**DATA EXTRACT**
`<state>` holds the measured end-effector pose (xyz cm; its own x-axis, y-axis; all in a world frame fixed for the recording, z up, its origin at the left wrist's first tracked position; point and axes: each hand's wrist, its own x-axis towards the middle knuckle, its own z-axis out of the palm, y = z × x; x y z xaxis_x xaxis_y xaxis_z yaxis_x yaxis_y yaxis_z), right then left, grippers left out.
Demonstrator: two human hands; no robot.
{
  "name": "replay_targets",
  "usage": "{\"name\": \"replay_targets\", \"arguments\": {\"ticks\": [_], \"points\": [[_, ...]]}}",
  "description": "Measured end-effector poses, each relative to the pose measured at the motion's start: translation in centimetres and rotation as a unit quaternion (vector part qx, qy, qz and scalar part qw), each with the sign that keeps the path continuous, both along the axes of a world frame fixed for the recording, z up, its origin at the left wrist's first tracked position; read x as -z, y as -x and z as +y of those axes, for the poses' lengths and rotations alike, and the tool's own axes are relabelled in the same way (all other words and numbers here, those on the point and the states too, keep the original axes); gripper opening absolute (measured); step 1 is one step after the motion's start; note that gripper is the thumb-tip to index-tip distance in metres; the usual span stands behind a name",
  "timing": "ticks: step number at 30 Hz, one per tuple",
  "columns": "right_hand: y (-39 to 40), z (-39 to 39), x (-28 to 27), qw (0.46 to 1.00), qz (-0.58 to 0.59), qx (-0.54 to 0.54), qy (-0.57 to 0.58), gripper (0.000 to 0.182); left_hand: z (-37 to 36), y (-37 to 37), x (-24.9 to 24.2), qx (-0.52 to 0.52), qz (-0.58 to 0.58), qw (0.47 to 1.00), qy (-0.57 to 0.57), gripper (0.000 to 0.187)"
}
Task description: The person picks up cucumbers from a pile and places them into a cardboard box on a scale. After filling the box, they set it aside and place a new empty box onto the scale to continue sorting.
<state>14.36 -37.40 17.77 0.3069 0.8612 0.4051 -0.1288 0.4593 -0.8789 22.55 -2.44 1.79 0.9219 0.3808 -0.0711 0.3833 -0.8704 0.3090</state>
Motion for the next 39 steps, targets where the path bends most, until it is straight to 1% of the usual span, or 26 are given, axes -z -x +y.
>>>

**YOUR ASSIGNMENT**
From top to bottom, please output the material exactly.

**EXPECTED ANSWER**
`<state>` holds the measured end-effector pose (xyz cm; its own x-axis, y-axis; all in a world frame fixed for the recording, z up, its origin at the left wrist's first tracked position; point and axes: each hand's wrist, its own x-axis towards the middle knuckle, its own z-axis out of the palm, y = z × x; x y z xaxis_x xaxis_y xaxis_z yaxis_x yaxis_y yaxis_z), right then left, grippers left out.
Demonstrator: two human hands; no robot.
{
  "name": "replay_targets",
  "usage": "{\"name\": \"replay_targets\", \"arguments\": {\"ticks\": [_], \"points\": [[_, ...]]}}",
  "description": "Measured end-effector poses, each relative to the pose measured at the motion's start: translation in centimetres and rotation as a unit quaternion (vector part qx, qy, qz and scalar part qw), each with the sign that keeps the path continuous, both along the axes of a world frame fixed for the recording, z up, its origin at the left wrist's first tracked position; read x as -z, y as -x and z as +y of those axes, for the poses' lengths and rotations alike, and the tool's own axes are relabelled in the same way (all other words and numbers here, those on the point and the states too, keep the original axes); gripper opening absolute (measured); step 1 is one step after the motion's start; note that gripper is the thumb-tip to index-tip distance in metres; the usual span stands behind a name",
  "timing": "ticks: step number at 30 Hz, one per tuple",
  "columns": "right_hand: y (-39 to 40), z (-39 to 39), x (-28 to 27), qw (0.46 to 1.00), qz (-0.58 to 0.59), qx (-0.54 to 0.54), qy (-0.57 to 0.58), gripper (0.000 to 0.182); left_hand: z (-37 to 36), y (-37 to 37), x (-24.9 to 24.2), qx (-0.52 to 0.52), qz (-0.58 to 0.58), qw (0.47 to 1.00), qy (-0.57 to 0.57), gripper (0.000 to 0.187)"
}
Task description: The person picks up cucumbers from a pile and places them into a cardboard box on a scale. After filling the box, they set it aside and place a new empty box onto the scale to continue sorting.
<state>14.36 -37.40 17.77 0.3069 0.8612 0.4051 -0.1288 0.4593 -0.8789 22.55 -2.44 1.79 0.9219 0.3808 -0.0711 0.3833 -0.8704 0.3090</state>
Motion for the next 39 steps, targets where the path bends most, until it is straight to 1% of the usual span, or 26 are given, axes -z -x +y.
>>>

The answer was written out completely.